Retype each line below without a single alteration.

******

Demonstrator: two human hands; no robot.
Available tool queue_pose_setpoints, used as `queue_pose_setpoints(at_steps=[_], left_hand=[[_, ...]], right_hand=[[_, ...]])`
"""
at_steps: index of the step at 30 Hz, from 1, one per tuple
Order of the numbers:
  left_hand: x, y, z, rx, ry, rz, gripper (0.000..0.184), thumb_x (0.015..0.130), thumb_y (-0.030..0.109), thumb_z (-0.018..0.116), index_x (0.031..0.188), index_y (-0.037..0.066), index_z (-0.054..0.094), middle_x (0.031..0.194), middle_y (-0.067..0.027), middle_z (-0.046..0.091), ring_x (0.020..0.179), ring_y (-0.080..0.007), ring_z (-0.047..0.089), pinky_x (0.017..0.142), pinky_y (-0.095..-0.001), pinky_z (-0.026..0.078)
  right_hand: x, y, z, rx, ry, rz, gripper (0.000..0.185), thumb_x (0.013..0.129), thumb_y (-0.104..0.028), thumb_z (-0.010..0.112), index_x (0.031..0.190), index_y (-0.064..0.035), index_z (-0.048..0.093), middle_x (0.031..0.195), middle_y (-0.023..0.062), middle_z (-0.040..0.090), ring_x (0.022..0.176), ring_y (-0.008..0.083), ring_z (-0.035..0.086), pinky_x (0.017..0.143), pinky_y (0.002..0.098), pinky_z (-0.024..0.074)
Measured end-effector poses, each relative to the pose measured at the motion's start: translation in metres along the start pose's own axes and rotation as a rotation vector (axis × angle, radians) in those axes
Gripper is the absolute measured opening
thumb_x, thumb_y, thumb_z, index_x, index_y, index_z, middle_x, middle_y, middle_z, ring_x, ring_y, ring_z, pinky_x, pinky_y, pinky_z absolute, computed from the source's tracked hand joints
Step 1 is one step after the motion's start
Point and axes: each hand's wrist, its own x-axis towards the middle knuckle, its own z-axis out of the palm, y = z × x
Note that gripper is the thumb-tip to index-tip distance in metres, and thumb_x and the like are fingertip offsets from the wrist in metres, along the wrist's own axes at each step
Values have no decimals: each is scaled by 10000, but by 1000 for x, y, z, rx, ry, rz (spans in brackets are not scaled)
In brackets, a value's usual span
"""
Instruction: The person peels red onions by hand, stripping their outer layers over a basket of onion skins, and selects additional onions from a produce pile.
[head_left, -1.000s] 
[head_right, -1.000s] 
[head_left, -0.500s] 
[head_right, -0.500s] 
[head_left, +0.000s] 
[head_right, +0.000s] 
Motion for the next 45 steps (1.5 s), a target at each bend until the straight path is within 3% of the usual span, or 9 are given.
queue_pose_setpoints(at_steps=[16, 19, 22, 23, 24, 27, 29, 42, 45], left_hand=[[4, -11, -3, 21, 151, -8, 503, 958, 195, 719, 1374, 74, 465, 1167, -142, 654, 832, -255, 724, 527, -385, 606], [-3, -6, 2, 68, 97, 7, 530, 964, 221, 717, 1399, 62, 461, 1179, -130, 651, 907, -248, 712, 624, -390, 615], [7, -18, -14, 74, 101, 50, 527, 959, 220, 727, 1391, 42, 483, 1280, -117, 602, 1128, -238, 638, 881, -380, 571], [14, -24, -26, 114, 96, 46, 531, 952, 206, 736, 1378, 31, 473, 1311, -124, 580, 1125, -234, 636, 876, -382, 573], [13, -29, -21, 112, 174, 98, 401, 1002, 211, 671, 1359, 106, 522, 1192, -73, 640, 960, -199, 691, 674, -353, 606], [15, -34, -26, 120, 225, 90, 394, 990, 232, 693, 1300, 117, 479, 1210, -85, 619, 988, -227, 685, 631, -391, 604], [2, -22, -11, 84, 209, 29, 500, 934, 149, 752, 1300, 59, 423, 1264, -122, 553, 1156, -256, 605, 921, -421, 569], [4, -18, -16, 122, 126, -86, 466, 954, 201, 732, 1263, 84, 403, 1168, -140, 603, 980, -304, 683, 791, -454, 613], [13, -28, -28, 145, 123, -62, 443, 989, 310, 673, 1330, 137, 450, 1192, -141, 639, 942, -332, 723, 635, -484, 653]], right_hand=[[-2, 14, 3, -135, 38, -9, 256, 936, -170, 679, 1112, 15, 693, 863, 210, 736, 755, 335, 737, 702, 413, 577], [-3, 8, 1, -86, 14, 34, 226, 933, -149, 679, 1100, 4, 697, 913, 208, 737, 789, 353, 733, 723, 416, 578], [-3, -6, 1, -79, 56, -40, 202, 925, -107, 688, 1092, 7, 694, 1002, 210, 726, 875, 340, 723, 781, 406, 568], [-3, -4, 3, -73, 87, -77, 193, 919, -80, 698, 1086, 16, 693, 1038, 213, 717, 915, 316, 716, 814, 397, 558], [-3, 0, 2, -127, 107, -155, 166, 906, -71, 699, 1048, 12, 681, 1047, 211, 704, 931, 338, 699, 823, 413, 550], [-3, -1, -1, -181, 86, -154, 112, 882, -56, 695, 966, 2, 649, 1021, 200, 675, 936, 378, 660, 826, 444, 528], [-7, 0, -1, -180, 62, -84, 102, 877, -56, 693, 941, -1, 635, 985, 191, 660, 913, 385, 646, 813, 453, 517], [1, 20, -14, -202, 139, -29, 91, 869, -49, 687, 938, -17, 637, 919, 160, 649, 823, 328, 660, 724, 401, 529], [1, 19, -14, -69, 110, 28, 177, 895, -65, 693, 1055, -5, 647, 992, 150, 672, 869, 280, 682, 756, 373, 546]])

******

**Task answer:**
Demonstrator: two human hands; no robot.
Available tool queue_pose_setpoints, used as `queue_pose_setpoints(at_steps=[_], left_hand=[[_, ...]], right_hand=[[_, ...]])`
"""
at_steps: index of the step at 30 Hz, from 1, one per tuple
Order of the numbers:
  left_hand: x, y, z, rx, ry, rz, gripper (0.000..0.184), thumb_x (0.015..0.130), thumb_y (-0.030..0.109), thumb_z (-0.018..0.116), index_x (0.031..0.188), index_y (-0.037..0.066), index_z (-0.054..0.094), middle_x (0.031..0.194), middle_y (-0.067..0.027), middle_z (-0.046..0.091), ring_x (0.020..0.179), ring_y (-0.080..0.007), ring_z (-0.047..0.089), pinky_x (0.017..0.142), pinky_y (-0.095..-0.001), pinky_z (-0.026..0.078)
  right_hand: x, y, z, rx, ry, rz, gripper (0.000..0.185), thumb_x (0.013..0.129), thumb_y (-0.104..0.028), thumb_z (-0.010..0.112), index_x (0.031..0.190), index_y (-0.064..0.035), index_z (-0.048..0.093), middle_x (0.031..0.195), middle_y (-0.023..0.062), middle_z (-0.040..0.090), ring_x (0.022..0.176), ring_y (-0.008..0.083), ring_z (-0.035..0.086), pinky_x (0.017..0.143), pinky_y (0.002..0.098), pinky_z (-0.024..0.074)
Measured end-effector poses, each relative to the pose measured at the motion's start: translation in metres along the start pose's own axes and rotation as a rotation vector (axis × angle, radians) in those axes
Gripper is the absolute measured opening
thumb_x, thumb_y, thumb_z, index_x, index_y, index_z, middle_x, middle_y, middle_z, ring_x, ring_y, ring_z, pinky_x, pinky_y, pinky_z absolute, computed from the source's tracked hand joints
Step 1 is one step after the motion's start
Point and axes: each hand's wrist, its own x-axis towards the middle knuckle, its own z-axis out of the palm, y = z × x
Note that gripper is the thumb-tip to index-tip distance in metres, and thumb_x and the like are fingertip offsets from the wrist in metres, along the wrist's own axes at each step
Values have no decimals: each is scaled by 10000, but by 1000 for x, y, z, rx, ry, rz (spans in brackets are not scaled)
In brackets, a value's usual span
"""
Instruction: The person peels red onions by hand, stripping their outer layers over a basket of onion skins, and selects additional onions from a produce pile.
[head_left, -1.000s] 
[head_right, -1.000s] 
[head_left, -0.500s] 
[head_right, -0.500s] 
[head_left, +0.000s] 
[head_right, +0.000s] 
Motion for the next 45 steps (1.5 s), a target at each bend until the straight path is within 3% of the usual span, or 9 are given.
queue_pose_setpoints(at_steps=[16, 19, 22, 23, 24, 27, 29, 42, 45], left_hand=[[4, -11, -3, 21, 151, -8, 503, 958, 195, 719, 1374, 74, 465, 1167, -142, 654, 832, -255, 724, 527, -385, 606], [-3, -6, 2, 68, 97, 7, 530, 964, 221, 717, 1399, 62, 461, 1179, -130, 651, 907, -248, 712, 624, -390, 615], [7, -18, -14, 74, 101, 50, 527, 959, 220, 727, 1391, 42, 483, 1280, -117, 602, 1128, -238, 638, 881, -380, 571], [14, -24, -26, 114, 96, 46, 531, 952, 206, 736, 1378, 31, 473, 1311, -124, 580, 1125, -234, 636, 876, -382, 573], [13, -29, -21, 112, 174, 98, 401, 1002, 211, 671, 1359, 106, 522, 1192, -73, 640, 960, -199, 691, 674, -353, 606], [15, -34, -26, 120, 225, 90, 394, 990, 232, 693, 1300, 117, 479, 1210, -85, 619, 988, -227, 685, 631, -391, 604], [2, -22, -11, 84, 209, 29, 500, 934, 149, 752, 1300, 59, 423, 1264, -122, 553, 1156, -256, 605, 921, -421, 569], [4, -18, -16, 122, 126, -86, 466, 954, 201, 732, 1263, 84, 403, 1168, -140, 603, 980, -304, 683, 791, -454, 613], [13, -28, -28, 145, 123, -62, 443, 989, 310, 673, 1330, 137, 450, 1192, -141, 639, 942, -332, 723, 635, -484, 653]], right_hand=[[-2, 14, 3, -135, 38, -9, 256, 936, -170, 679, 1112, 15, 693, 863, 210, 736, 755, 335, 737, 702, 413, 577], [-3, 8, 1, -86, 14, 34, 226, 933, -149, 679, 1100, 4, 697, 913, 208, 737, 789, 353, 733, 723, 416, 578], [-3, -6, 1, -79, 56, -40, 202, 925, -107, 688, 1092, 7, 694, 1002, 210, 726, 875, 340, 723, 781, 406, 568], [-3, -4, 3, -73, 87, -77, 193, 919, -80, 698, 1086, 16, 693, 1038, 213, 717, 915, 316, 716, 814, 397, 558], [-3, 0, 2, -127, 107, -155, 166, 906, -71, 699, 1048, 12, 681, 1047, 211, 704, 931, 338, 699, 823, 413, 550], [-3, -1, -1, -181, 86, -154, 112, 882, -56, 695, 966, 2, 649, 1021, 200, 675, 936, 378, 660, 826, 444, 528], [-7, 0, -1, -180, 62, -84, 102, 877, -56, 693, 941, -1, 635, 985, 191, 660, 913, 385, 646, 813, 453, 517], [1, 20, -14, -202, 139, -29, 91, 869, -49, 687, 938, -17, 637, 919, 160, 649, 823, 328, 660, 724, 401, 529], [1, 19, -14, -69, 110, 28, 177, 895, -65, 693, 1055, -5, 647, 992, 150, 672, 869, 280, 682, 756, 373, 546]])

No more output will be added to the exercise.